The Yankees' Jeter is perhaps the quintessential example of a future power hitter who has made significant adjustments to vault into the middle tier. After establishing himself as a .300 hitter with a picture-perfect inside-out swing during his first two seasons, Jeter made the jump from 10 to 19 homers last year. This season, he's making a quantum leap in virtually every offensive category. He's among the American League leaders in hitting, ranks in the top 15 in RBIs and already has reached the 20-homer plateau.

"I worked on adjusting my swing during the off-season, getting my top hand over and driving the ball," he says. "I still consider myself a line-drive contact hitter, but sometimes the ball will leave the park. I worked on driving the ball and hitting the gaps, trying to hit more doubles and triples, not necessarily sitting down and saying I want to hit a home run. I'm a fastball hitter, (so) it's a matter of getting extended and getting pitches that are up. A lot of it is experience--learning what pitches to drive, what pitches you can't, getting ahead in the count and learning what pitches to look for."

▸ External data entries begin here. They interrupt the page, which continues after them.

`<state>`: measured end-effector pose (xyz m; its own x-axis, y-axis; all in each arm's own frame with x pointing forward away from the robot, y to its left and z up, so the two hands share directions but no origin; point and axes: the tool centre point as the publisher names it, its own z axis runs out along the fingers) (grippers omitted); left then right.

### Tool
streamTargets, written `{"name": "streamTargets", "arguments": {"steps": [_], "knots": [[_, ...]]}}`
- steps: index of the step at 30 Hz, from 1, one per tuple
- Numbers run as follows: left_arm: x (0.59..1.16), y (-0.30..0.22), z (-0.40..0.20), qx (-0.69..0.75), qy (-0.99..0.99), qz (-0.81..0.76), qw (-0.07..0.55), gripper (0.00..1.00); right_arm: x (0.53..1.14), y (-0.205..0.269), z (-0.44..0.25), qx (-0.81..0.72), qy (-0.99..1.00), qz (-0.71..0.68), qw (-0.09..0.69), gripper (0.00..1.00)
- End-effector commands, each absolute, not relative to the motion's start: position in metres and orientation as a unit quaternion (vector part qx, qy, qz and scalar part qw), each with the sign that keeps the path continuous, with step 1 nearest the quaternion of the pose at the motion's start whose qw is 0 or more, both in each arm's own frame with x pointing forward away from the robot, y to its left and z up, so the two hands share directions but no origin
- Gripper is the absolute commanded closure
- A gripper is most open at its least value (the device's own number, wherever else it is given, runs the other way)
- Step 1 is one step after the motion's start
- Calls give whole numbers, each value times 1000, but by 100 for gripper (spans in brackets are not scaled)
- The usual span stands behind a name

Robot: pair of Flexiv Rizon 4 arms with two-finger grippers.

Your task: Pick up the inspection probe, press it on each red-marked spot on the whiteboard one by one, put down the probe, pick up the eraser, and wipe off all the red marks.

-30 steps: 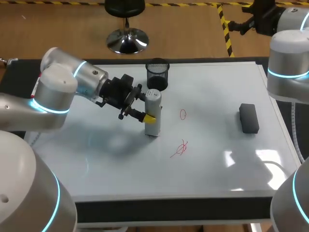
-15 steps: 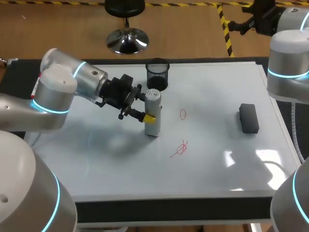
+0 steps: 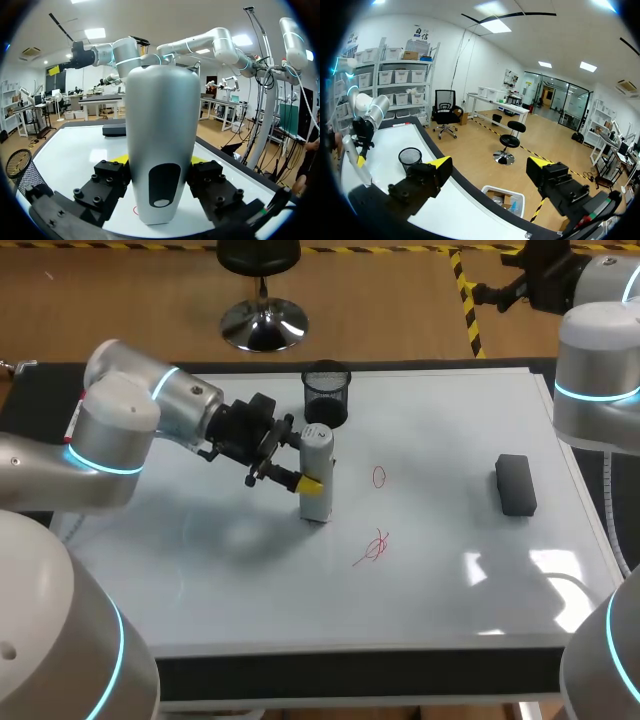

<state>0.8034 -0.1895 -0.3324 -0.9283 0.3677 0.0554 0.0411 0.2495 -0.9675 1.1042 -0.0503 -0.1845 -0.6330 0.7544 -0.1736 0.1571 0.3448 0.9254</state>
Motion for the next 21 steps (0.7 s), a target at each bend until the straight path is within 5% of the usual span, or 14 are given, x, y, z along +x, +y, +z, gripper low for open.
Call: {"name": "streamTargets", "arguments": {"steps": [1, 21], "knots": [[804, -190, -343, -132, -777, 600, 139, 100, 1104, -50, -184, 300, 761, 488, 306, 0], [804, -190, -343, -132, -777, 600, 139, 100, 1054, -10, -143, 463, 799, 347, 163, 0]]}}
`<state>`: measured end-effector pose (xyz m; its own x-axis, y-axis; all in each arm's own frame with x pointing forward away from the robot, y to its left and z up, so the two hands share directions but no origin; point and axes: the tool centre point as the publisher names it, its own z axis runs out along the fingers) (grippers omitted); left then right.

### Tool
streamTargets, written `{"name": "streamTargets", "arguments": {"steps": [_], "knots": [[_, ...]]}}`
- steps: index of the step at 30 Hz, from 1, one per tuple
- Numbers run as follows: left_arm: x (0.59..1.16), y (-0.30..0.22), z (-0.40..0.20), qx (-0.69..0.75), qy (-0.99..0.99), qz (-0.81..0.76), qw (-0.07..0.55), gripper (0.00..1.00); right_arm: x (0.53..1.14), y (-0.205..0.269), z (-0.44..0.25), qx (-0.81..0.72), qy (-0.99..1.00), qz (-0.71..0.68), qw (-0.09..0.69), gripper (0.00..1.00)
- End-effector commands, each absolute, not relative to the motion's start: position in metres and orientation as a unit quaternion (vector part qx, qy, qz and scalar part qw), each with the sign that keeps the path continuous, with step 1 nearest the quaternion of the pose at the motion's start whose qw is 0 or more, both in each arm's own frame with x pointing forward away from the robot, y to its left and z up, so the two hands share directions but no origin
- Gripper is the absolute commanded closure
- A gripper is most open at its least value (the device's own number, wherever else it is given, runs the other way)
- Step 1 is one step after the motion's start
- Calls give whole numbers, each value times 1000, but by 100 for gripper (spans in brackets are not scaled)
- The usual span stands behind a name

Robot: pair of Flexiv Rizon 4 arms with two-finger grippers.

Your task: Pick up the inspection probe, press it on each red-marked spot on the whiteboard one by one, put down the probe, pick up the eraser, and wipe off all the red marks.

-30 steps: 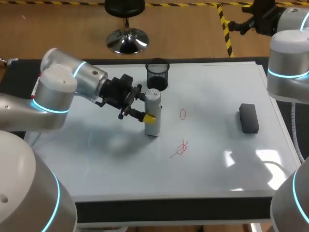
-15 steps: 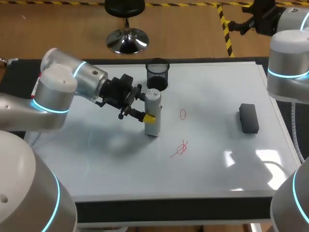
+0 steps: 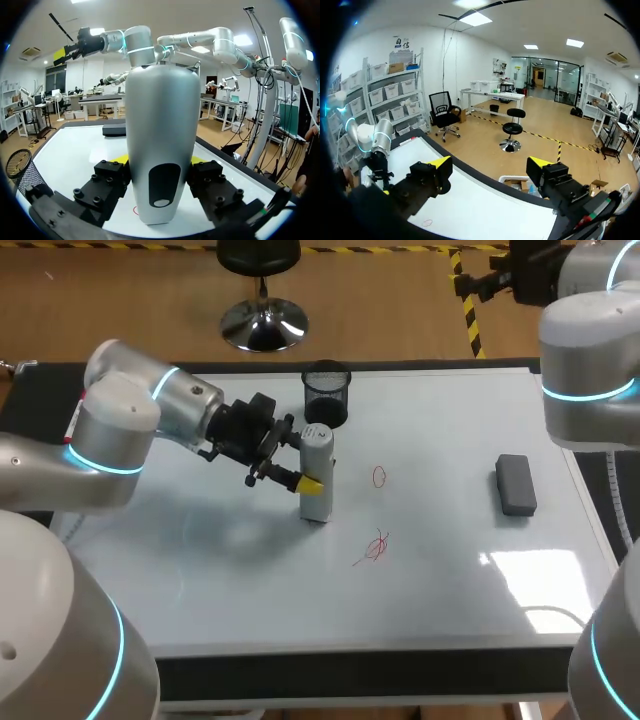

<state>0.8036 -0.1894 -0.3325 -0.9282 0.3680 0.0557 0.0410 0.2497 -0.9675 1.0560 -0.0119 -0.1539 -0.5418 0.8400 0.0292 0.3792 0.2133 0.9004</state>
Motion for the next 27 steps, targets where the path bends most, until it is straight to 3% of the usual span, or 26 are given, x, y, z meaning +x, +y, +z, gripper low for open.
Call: {"name": "streamTargets", "arguments": {"steps": [1, 27], "knots": [[804, -190, -343, -132, -777, 600, 139, 100, 1054, -10, -143, 463, 799, 347, 163, 0], [804, -190, -343, -132, -777, 600, 139, 100, 1035, -12, -148, 491, 795, 320, 159, 0]]}}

If Jeter is looking for power-hitting role models, he would do well to check the rest of the Yankees' batting order. Though the Yankees aren't a power team per se, the lineup is marked by productive hitters who get 20 to 30 homers. Tino Martinez, for instance, is a classic middle-tier power hitter who took a similar approach to the one Jeter is exploring.

"Early in my career, I used to hit the ball all over the field," Martinez says. "Then they pitched me in a lot, and I had to learn to turn on the ball. As you start turning on the ball, they start pitching you away, so you've just gotta keep adjusting to the way they' re trying to get you out. You start realizing how you get yourself out a lot of the time swinging at the pitcher's pitches, and then you look in certain zones and certain areas to drive the ball.